PROBLEM STATEMENT:
Within the data below, find the string "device" and return each line where it occurs.

Data records
——————
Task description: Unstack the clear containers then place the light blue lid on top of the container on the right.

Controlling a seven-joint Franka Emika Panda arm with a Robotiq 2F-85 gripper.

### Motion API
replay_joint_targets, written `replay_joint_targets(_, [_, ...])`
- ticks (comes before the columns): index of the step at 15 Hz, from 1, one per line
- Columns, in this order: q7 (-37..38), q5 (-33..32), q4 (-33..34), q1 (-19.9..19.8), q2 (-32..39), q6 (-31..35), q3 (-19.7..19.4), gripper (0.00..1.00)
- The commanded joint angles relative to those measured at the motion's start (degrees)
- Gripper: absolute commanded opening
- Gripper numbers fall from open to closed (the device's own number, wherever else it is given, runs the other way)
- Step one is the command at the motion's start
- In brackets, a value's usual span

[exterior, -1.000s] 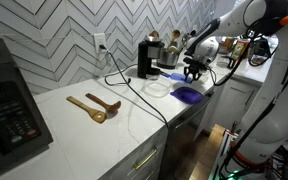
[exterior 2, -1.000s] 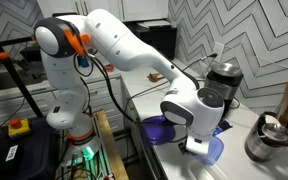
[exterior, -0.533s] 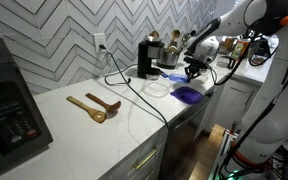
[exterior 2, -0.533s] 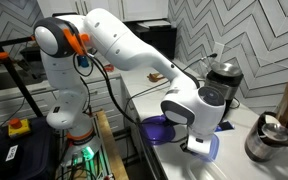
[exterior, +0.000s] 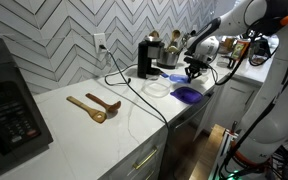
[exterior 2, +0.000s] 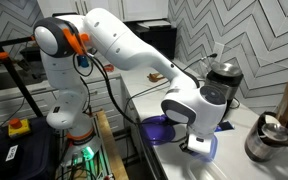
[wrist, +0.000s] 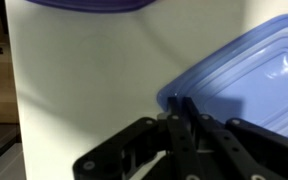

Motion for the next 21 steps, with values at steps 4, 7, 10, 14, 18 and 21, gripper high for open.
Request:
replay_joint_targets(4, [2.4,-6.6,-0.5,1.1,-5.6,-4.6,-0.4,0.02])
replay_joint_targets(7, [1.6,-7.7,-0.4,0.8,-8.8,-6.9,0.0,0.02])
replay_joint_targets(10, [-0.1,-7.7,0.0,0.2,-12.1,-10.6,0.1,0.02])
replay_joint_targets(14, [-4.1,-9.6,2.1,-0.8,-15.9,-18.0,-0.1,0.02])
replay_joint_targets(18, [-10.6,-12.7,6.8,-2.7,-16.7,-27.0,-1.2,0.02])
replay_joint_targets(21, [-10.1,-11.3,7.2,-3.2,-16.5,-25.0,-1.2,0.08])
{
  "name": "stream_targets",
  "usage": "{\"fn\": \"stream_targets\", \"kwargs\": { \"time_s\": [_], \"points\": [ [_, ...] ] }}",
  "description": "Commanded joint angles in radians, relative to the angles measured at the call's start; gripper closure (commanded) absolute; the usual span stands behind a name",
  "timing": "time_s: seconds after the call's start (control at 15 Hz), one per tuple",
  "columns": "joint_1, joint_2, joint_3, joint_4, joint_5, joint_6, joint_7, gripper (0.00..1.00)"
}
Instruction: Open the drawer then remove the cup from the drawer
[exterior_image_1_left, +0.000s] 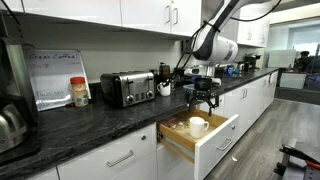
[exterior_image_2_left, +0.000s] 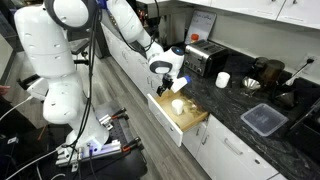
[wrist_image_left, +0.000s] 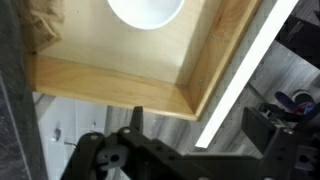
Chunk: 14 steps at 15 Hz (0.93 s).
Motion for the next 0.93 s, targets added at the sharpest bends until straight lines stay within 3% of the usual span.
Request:
{"fn": "stream_targets", "kwargs": {
  "time_s": [0.0,0.33,0.47,0.73,0.87],
  "points": [
    [0.051,0.024,-0.067,0.02,-0.014,0.122,0.16,0.0],
    [0.098,0.049,-0.121,0.017,-0.117,0.278,0.508,0.0],
    [0.155,0.061,-0.19,0.013,-0.203,0.312,0.679,0.0],
    [0.292,0.081,-0.349,0.029,-0.346,0.286,1.018,0.0],
    [0.346,0.083,-0.395,0.041,-0.39,0.231,1.184,0.0]
  ]
}}
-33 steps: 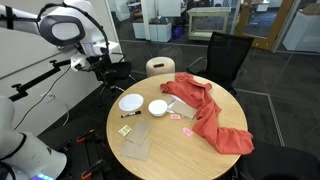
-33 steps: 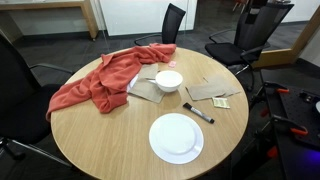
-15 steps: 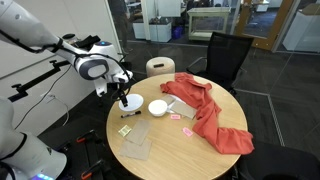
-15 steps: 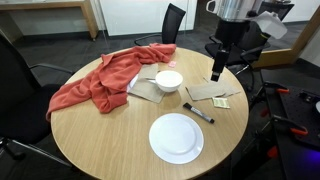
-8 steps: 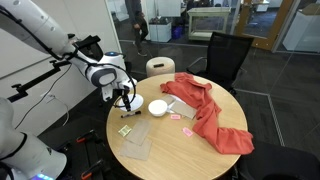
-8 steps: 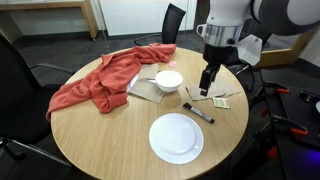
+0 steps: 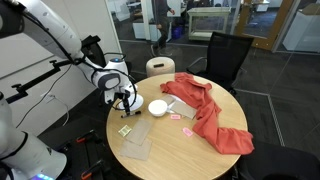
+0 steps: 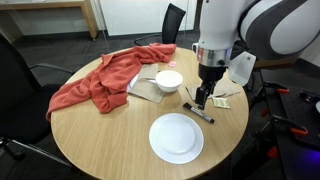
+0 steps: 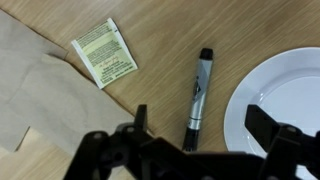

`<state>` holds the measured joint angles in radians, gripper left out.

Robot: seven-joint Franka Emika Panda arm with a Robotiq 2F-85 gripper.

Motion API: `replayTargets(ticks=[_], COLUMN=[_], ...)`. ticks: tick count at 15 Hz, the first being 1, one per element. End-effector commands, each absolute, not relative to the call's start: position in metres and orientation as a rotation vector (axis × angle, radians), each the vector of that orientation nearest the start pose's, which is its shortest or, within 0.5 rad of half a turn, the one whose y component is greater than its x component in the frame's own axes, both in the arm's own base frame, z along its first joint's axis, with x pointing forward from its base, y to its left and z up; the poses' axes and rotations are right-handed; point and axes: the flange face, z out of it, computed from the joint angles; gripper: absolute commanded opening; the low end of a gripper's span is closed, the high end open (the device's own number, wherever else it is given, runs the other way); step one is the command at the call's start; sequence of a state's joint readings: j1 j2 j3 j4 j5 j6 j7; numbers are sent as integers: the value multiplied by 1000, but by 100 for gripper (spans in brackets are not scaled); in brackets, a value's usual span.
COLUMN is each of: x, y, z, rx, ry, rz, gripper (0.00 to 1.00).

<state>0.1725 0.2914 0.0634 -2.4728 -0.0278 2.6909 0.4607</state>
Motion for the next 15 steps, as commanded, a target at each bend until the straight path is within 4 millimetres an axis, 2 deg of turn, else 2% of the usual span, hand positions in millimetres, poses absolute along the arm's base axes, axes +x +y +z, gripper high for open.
replayTargets(ticks=[1,15], x=[465,498], y=[114,101], z=[159,124], rx=[-3155,-3173], ry=[356,371], rz=[100,116], gripper=[100,100])
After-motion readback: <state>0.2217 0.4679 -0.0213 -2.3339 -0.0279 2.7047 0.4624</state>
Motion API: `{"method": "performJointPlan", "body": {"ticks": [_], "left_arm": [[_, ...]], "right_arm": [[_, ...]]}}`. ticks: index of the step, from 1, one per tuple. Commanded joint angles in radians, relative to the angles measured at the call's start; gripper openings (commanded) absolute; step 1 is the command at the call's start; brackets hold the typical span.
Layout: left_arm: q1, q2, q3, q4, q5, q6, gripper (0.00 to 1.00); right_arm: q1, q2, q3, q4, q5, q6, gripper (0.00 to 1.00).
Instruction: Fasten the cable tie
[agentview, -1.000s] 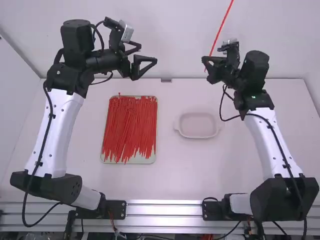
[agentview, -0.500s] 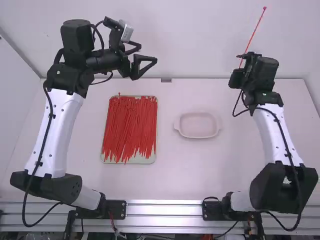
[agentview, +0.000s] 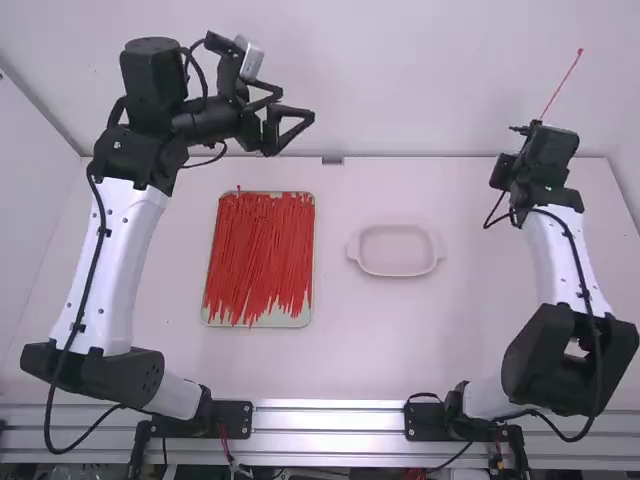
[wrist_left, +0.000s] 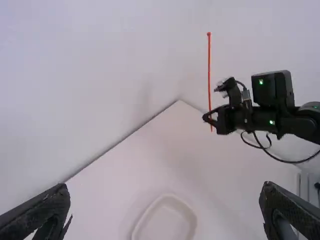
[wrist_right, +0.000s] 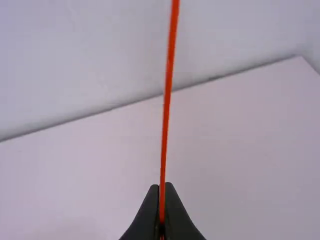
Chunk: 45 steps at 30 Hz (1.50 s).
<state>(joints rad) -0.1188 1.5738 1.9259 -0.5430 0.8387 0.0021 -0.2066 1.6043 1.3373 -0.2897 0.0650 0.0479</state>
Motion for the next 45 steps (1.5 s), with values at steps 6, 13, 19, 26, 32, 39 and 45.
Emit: {"method": "performJointPlan", "body": {"ticks": [6, 13, 19, 26, 32, 39, 45], "left_arm": [[0.001, -0.007, 0.005, 0.084, -0.074, -0.128, 0.99], [0.001, -0.006, 0.005, 0.13, -0.122, -0.219, 0.99], [0.001, -0.006, 0.005, 0.198, -0.117, -0.423, 0.99], [0.0, -0.006, 0.005, 0.287, -0.064, -0.509, 0.99], [0.001, -0.006, 0.005, 0.317, -0.015, -0.51, 0.99], [0.0, -0.007, 0.005, 0.327, -0.009, -0.511, 0.99], [0.0, -0.007, 0.005, 0.343, 0.011, -0.513, 0.99]], "right_arm": [[0.193, -0.068, -0.003, -0.131, 0.309, 0.043, 0.0], [0.446, -0.159, -0.003, -0.164, 0.6, 0.108, 0.0], [0.668, -0.223, -0.003, -0.161, 0.752, 0.124, 0.0], [0.892, -0.246, -0.003, -0.179, 1.01, 0.147, 0.0], [1.011, -0.237, -0.003, -0.215, 1.162, 0.136, 0.0], [1.044, -0.235, -0.003, -0.2, 1.245, 0.126, 0.0], [1.019, -0.235, -0.003, -0.159, 1.241, 0.101, 0.0]]}}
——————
OUTPUT FOR THIS EXERCISE:
- Gripper numbers fall from open to closed (the device's own number, wherever else it is given, runs the other way)
Motion API: `replayTargets(ticks=[_], COLUMN=[_], ...)`. ticks: tick count at 15 Hz, the first being 1, one per element. End-effector commands, each absolute, not relative to the call's start: position in metres and orientation as a rotation vector (axis × angle, radians), each the vector of that orientation nearest the start pose's, which is its shortest or, within 0.5 rad of half a turn, the one whose y component is greater than its x component in the frame's own axes, both in the arm's own base frame, z along its first joint's axis, with x pointing forward from its base, y to its left and z up; the poses' axes and rotations are right-handed; point and axes: the flange face, z out of it, computed from the joint angles; gripper: absolute commanded opening; the low end of a gripper's span is closed, the high end open (the device's own number, wherever else it is given, runs the other way); step one is the command at the call's start; sequence of a state's joint readings: j1 j2 j3 j4 j5 j6 j7; numbers are sent as integers: the value multiplied by 1000, but by 100 for gripper (spans in brackets are not scaled); in brackets, a value's usual span.

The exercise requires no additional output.